When parents quit smoking, their life expectancy is increased by an average of over 10 years, future tobacco- related poor pregnancy outcomes are eliminated, their children have much lower odds of becoming adult smokers, and their children may no longer be exposed to high levels of tobacco smoke, decreasing the odds of contracting diseases caused by tobacco smoke exposure and resulting in fewer missed school days. Helping parents and household members quit smoking also improves the financial resources of families, decreases the risk of developmental delays, and lowers the risk of house fires. Parents who smoke are often medically underserved, visiting their child's healthcare provider more often than they see their own clinician, if they even have one. Despite this extraordinary opportunity for intervention, child healthcare settings deliver effective tobacco dependence treatment to parents less than 2% of the time. Routinely delivered tobacco control to parents in child healthcare settings would benefit the overall health of the nation. The goal of the proposed study is to ensure that every parent who smokes tobacco or is a dual user of tobacco and e-cigarettes and visits their child's doctor receives evidence-based assistance to quit. We propose testing an innovative EHR systems platform (iEHR) in pediatric practices. The iEHR will facilitate universal screening for household tobacco use and routine offering and provision, if desired, of tobacco cessation services. We will compare this intervention to iEHR + navigator to test the effectiveness of additional support by a community health navigator. The navigator will work with pediatric offices to assist household tobacco users in cessation through telephone follow-up, ensuring access to services, and home visits, based on what they want to help them quit smoking. This trial will address critical unanswered questions of effectiveness, sustainability, and cost-effectiveness of a parental tobacco cessation intervention that supports delivery of tobacco cessation services using iEHR, with or without a navigator. This proposal is in exact alignment with NCI's objective to fund research to reduce the burden of cancer for patients and other affected persons through improvements in early detection, prevention, healthcare delivery, quality of life, and/or survivorship related to cancer.
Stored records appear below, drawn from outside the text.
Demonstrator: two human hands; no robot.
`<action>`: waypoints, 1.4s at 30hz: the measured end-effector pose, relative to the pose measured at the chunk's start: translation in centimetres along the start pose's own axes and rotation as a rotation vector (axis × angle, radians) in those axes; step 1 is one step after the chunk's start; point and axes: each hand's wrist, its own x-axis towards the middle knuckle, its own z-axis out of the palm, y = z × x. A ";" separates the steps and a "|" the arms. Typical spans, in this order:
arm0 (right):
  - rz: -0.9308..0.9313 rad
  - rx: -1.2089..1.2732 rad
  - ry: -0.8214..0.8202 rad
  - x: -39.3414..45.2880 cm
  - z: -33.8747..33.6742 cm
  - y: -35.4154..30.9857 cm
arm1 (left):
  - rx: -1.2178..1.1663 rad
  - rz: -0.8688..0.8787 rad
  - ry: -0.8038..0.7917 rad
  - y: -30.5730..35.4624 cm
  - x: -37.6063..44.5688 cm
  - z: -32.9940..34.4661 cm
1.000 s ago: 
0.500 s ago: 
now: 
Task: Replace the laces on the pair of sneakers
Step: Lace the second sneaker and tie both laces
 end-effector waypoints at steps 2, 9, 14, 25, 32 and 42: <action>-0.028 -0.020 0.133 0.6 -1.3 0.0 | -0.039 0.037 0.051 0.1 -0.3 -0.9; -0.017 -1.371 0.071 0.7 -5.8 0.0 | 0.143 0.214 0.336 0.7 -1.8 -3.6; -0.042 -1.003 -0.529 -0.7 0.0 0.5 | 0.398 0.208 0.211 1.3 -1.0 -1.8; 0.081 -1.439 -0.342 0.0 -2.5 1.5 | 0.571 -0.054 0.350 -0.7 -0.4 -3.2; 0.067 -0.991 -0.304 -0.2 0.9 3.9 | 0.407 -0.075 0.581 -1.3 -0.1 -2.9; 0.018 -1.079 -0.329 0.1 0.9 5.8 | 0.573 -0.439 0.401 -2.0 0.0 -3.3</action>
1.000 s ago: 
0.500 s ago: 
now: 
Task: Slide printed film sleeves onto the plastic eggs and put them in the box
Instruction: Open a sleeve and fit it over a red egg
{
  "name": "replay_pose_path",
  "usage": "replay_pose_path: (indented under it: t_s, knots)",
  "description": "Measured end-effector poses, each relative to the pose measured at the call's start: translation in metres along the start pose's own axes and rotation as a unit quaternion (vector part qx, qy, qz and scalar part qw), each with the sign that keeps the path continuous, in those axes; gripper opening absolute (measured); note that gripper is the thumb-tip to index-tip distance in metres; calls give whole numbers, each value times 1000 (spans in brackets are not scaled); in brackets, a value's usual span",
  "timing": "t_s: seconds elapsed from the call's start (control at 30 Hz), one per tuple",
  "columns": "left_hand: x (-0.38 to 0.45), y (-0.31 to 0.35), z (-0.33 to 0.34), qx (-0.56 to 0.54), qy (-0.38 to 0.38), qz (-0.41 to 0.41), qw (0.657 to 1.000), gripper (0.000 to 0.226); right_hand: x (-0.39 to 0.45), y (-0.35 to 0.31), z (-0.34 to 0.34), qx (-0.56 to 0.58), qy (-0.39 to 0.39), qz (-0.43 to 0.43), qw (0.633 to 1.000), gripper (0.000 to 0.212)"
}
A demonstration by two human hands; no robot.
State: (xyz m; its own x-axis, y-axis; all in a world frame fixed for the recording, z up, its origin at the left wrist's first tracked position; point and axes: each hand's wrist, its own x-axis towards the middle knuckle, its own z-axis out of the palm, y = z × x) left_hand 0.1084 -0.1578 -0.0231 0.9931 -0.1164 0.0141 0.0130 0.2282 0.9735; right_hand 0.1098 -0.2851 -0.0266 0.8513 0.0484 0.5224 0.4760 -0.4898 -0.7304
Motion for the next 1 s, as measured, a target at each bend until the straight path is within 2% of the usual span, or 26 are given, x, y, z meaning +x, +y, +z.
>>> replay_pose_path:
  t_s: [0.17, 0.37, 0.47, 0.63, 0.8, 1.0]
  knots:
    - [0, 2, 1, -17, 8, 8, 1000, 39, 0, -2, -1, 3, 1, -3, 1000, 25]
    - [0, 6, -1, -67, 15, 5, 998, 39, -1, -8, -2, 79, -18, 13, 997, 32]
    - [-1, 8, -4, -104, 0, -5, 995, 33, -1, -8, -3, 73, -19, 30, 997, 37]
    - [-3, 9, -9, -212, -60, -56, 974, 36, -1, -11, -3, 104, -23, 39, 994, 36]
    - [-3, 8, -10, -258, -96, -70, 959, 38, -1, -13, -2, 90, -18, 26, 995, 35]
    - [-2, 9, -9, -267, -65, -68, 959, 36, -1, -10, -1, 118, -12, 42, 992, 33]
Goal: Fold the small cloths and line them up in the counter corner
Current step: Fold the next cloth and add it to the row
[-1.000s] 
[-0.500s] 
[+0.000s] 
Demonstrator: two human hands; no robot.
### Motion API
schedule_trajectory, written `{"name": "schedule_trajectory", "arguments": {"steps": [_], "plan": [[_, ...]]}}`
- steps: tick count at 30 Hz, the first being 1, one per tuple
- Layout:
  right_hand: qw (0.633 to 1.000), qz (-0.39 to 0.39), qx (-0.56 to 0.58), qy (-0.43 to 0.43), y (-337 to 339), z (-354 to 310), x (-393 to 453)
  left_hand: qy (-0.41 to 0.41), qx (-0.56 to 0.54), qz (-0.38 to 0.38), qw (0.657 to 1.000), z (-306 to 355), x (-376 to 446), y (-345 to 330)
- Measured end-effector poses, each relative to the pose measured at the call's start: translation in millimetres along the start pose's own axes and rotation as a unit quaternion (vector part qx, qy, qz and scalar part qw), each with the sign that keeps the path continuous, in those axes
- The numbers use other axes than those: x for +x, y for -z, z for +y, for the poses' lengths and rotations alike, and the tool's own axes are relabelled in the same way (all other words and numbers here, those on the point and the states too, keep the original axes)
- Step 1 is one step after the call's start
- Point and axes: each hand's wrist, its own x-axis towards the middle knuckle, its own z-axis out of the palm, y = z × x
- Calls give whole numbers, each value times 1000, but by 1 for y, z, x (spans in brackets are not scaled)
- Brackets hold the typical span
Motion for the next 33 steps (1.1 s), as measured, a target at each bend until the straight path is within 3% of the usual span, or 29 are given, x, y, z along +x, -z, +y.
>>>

Aims are: A1. To compare parents' combusted tobacco quit rates, and adoption of tobacco free behaviors between the two intervention arms (1: iEHR+Navigator vs. iEHR; 2: each intervention vs. usual care control) A2. To establish the incremental cost per quit of the two intervention arms vs. usual care control A3. To assess the delivery and sustainability of the interventions Building on the success of past trials, this application will evaluate an innovative EHR-linked tobacco cessation intervention addressing household tobacco use with and without navigator support. The study is designed to yield fully-integrated, cost-effective, disseminable, and sustainable strategies to optimize parental cessation outcomes throughout child healthcare settings nationally.
The objective of this research is to transform tobacco control treatment delivery in child healthcare offices by testing the effectiveness of an innovative EHR systems platform (iEHR) with and without the additional support of a community health navigator. The newly developed iEHR will facilitate universal screening for all household members who smoke tobacco or are a dual user of tobacco and e-cigarettes, and provide default tobacco cessation assistance to parents by generating nicotine replacement therapy prescriptions and referrals to free resources (quitlines). Data on the cost-effectiveness of these approaches will help decision makers choose which intervention to implement in their organizations.